- **YOUR GOAL**:
What lines of the data below hold the string "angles"? Copy each one out.

-- SOURCE MATERIAL follows --

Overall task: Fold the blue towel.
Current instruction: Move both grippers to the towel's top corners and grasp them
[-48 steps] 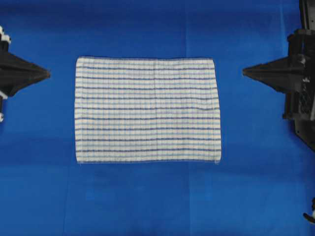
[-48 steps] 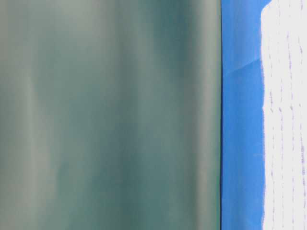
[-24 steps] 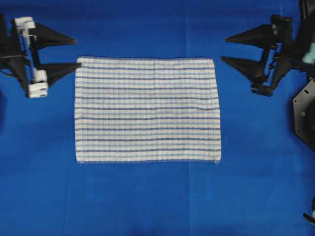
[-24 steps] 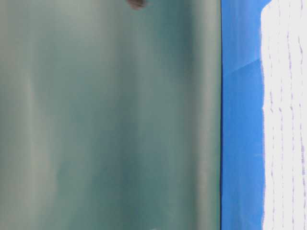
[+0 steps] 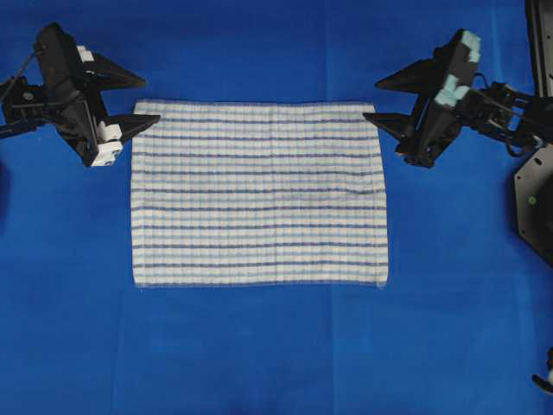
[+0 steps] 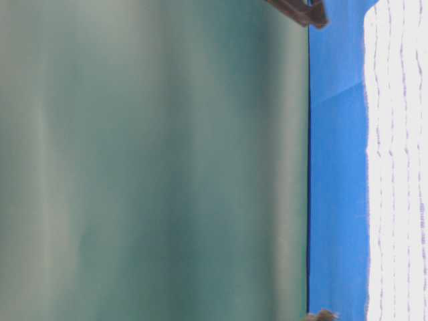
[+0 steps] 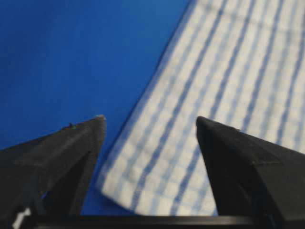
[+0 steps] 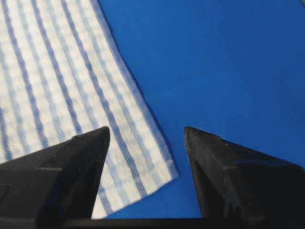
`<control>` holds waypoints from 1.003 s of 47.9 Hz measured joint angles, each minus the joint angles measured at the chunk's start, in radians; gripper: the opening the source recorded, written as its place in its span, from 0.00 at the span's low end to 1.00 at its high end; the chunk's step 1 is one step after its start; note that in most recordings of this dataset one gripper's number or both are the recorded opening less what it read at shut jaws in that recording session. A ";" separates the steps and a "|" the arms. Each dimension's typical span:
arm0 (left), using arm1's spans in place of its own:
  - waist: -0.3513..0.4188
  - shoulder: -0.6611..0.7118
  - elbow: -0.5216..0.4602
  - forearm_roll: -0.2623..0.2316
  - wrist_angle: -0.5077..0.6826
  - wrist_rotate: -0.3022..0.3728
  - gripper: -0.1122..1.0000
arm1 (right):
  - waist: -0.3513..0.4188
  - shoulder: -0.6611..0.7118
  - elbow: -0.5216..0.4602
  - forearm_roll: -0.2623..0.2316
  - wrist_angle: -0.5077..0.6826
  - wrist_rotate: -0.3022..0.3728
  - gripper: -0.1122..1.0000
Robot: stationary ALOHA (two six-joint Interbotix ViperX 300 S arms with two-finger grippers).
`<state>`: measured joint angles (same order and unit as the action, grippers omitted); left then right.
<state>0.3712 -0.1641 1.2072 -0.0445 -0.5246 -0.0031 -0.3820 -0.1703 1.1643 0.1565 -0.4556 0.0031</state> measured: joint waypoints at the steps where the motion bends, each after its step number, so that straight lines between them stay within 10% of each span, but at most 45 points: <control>1: 0.003 0.008 0.000 0.000 -0.002 0.000 0.74 | 0.000 0.012 0.000 0.003 -0.008 0.000 0.71; 26: 0.055 0.130 0.000 0.000 -0.005 -0.002 0.70 | 0.000 0.207 -0.032 0.040 -0.089 0.000 0.63; 48: 0.044 0.206 -0.021 -0.005 -0.012 -0.002 0.13 | 0.000 0.207 -0.031 0.041 -0.089 0.000 0.14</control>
<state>0.4157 0.0414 1.1858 -0.0491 -0.5369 -0.0046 -0.3820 0.0368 1.1336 0.1979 -0.5446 0.0031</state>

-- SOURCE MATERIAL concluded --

- **EXERCISE SOLUTION**:
`<control>` holds waypoints from 1.003 s of 47.9 Hz measured joint angles, each minus the joint angles measured at the chunk's start, in radians; gripper: the opening the source recorded, written as its place in its span, from 0.00 at the span's low end to 1.00 at its high end; the chunk's step 1 is one step after its start; note that in most recordings of this dataset one gripper's number or both are the recorded opening less what it read at shut jaws in that recording session. A ";" separates the steps and a "|" the arms. Each dimension's typical span:
`<state>`: measured joint angles (same order and unit as the action, grippers omitted); left then right.

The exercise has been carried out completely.